Members of our research team collected 251 anticancer products in Cameroon, Ethiopia, Kenya and Malawi in 2023 and 2024. Products were collected both covertly and overtly from 12 hospitals and 25 private or community pharmacies, covering both public and private healthcare systems in each country.

We assessed the assay value – the quantity of the active pharmaceutical ingredient in each dose – of the samples we had collected.

We found substandard or falsified anticancer medicines in all four countries. We discovered that 32 (17 per cent) of 191 unique lots of seven anticancer products did not contain the correct amount of active pharmaceutical ingredient. Substandard or falsified products were present in major cancer hospitals and in the private market in all four countries.

Based on our findings it’s clear that oncology practitioners and health systems in sub-Saharan Africa need to be aware of the possible presence of substandard anticancer products. We also recommend that regulatory systems be strengthened to provide better surveillance.

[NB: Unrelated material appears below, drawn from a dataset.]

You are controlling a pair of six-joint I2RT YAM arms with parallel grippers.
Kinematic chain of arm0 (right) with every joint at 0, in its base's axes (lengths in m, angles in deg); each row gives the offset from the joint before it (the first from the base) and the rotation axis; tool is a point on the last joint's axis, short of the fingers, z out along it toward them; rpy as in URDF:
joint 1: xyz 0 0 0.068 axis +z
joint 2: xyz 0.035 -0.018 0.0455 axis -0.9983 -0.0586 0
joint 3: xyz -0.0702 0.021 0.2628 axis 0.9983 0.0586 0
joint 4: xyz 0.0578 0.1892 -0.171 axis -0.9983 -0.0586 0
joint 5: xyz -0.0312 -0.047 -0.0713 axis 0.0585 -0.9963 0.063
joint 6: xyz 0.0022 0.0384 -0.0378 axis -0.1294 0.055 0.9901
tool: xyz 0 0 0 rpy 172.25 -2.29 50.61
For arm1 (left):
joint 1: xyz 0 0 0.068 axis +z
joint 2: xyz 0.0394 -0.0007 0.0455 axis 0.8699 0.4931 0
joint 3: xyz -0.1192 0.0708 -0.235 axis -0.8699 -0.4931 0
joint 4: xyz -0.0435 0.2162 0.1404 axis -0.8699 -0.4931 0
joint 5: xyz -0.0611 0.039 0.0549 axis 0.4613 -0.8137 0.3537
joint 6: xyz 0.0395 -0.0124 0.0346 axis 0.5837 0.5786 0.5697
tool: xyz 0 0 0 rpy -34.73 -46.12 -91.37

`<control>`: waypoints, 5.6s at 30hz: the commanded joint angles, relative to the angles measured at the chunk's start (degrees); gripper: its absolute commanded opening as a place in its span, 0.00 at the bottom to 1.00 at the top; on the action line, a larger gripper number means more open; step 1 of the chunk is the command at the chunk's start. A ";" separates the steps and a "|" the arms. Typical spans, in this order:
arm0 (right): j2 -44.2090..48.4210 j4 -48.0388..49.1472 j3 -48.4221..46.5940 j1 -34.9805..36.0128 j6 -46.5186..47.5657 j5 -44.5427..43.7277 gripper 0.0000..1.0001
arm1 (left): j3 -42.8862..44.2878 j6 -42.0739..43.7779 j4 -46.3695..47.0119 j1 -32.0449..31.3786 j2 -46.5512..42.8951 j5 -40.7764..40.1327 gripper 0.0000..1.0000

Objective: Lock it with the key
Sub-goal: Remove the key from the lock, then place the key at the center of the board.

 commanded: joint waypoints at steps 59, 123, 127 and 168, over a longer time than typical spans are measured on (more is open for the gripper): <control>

To measure the amount of active pharmaceutical ingredient present in a vial or tablet, we used high-performance liquid chromatography, or HPLC. This separates and quantifies molecules and is the “gold standard” method for testing the amount of active pharmaceutical ingredients in tablets, capsules and vials of medicine.

Before we prepared the medicines for analysis, we inspected the medicines and their packaging materials. Then we used the HPLC to measure the amount of active pharmaceutical ingredient present to see if it matched the claim on the label. Every pharmaceutical product has a target assay range that is defined in its pharmacopeial monograph.

This is usually 90 per cent-110 per cent of the amount of active pharmaceutical ingredient claimed on the package. So, for example, if a vial claims to contain 100 milligrams of doxorubicin, it is still counted as “good quality” if it has 93 milligrams of doxorubicin, but not if it contains 38mg or 127mg. Out of the 191 unique batch numbers, 32 failed assay – about one in six.

We have shared our findings with regulators in the four countries where the samples were collected, and are working to build capacity for post market surveillance of these critical medicines.